▶ _Task to complete_: Using the listing, work out the number of lines where "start" shows up, and answer with that number alone.

○ ○ ○

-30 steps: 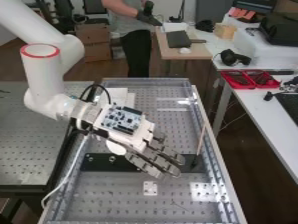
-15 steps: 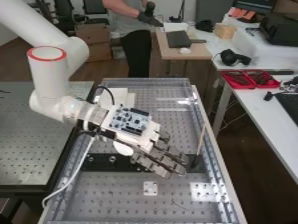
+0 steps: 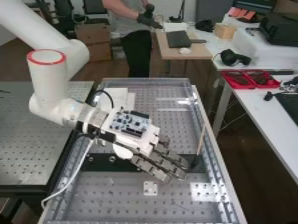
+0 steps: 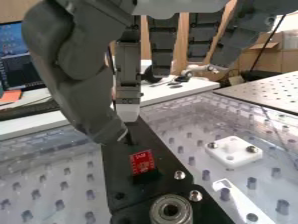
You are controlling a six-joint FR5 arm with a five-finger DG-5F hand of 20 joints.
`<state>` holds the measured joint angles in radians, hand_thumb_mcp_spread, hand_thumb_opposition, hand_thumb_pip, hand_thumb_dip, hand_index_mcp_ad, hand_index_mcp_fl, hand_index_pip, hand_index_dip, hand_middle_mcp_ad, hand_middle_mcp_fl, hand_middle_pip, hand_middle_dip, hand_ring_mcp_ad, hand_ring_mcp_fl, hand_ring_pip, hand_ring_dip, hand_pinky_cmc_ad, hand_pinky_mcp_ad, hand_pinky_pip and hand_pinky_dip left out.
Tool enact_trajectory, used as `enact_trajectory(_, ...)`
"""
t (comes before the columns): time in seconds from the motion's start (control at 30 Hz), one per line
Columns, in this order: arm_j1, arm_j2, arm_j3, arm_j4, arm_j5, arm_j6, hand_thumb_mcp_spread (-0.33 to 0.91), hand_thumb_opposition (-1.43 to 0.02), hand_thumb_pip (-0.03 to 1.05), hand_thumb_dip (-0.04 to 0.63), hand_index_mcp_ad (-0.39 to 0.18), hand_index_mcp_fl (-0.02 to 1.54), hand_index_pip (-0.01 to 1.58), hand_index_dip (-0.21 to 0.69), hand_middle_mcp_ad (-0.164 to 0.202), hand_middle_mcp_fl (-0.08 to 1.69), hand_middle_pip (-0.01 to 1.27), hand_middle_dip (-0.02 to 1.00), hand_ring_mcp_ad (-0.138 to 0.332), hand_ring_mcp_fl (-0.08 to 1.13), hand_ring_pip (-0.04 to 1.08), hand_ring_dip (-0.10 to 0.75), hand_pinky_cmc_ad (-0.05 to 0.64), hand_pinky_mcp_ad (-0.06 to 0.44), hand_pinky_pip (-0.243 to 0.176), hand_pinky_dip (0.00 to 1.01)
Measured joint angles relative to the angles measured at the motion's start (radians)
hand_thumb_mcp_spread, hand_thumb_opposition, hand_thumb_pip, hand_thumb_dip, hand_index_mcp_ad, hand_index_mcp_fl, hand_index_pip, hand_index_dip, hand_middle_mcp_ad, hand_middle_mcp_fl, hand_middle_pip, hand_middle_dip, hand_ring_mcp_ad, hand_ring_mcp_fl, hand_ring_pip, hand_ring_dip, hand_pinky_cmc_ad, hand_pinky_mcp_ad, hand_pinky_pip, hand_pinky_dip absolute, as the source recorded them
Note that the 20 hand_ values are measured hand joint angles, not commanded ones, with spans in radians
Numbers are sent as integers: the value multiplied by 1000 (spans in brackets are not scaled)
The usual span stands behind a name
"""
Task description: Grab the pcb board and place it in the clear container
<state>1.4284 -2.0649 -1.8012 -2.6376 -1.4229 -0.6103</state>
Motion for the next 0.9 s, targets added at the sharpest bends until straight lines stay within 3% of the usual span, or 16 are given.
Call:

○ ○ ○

▶ _Written solution_: 2